Menschen mit Behinderungen sollten die gleichen Rechte und Chancen haben wie andere Menschen innerhalb der Gesellschaft. Rodolfo Cattani wies jedoch darauf hin, dass dies noch nicht erreicht worden sei. Das Programm der EBU für die kommenden vier Jahre müsse blinde und sehbehinderte Menschen stärken. Die Brailleschrift stecke in der Krise, und einige Blinde und Sehbehinderte hätten nicht einmal Arbeit. Viele Blinde und Sehbehinderte seien von IKT ausgeschlossen, weil diese zu teuer seien. Diskriminierung gebe es in allen Lebensbereichen.

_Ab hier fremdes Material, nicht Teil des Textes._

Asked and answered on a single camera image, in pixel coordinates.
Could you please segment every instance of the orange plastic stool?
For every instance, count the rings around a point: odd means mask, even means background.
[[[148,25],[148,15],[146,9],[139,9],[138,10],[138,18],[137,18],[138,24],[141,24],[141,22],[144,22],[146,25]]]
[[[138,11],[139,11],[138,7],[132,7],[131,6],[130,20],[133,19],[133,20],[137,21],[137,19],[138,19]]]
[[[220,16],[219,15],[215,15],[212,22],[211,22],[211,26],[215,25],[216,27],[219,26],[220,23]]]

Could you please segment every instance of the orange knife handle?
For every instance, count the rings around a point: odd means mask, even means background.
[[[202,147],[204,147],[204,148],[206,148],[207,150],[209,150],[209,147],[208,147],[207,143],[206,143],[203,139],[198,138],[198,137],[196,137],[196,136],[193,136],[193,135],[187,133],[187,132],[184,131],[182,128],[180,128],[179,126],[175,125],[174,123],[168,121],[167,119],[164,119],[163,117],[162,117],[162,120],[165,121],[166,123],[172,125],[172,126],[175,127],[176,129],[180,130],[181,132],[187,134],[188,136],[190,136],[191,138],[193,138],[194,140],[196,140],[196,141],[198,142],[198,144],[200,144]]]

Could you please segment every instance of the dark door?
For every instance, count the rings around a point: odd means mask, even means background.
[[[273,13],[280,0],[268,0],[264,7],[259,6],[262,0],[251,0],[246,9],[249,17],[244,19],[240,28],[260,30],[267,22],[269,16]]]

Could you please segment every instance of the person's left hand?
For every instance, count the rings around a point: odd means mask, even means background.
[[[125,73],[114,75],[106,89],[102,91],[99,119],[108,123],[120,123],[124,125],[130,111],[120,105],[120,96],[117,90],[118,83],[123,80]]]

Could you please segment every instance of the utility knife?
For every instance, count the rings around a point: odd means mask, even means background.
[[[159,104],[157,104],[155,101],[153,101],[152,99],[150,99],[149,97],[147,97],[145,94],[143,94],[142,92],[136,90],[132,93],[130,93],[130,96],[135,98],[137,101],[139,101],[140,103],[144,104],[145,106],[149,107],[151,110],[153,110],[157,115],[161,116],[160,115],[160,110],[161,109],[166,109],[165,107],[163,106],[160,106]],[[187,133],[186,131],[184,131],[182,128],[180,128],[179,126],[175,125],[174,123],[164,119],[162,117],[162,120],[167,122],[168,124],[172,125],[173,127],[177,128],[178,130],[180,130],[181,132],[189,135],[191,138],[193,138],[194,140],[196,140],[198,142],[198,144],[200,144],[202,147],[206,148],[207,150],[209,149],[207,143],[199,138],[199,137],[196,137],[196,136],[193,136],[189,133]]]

Es sei dringend notwendig, die EBU und ihre Mitgliederorganisationen zu stärken, Führung und Arbeitsprozesse zu verbessern. Unterrepräsentierte Gruppen müssten besser vertreten werden, und es solle einen besseren Mitgliederzusammenhalt geben, und die EBU müsse an der Basis sichtbarer werden.
Rodolfo Cattani sagte abschließend, es müsse noch viel getan werden. Die EBU sei stark, und ihr stünde viel Kraft zur Verfügung, und die Zukunft sei positiv, weil die Mitglieder stark seien und für Lösungen kämpfen wollten. Rodolfo Cattani unterstützt die Aktivitäten der EBU, und hofft, stark und überzeugend genug zu sein.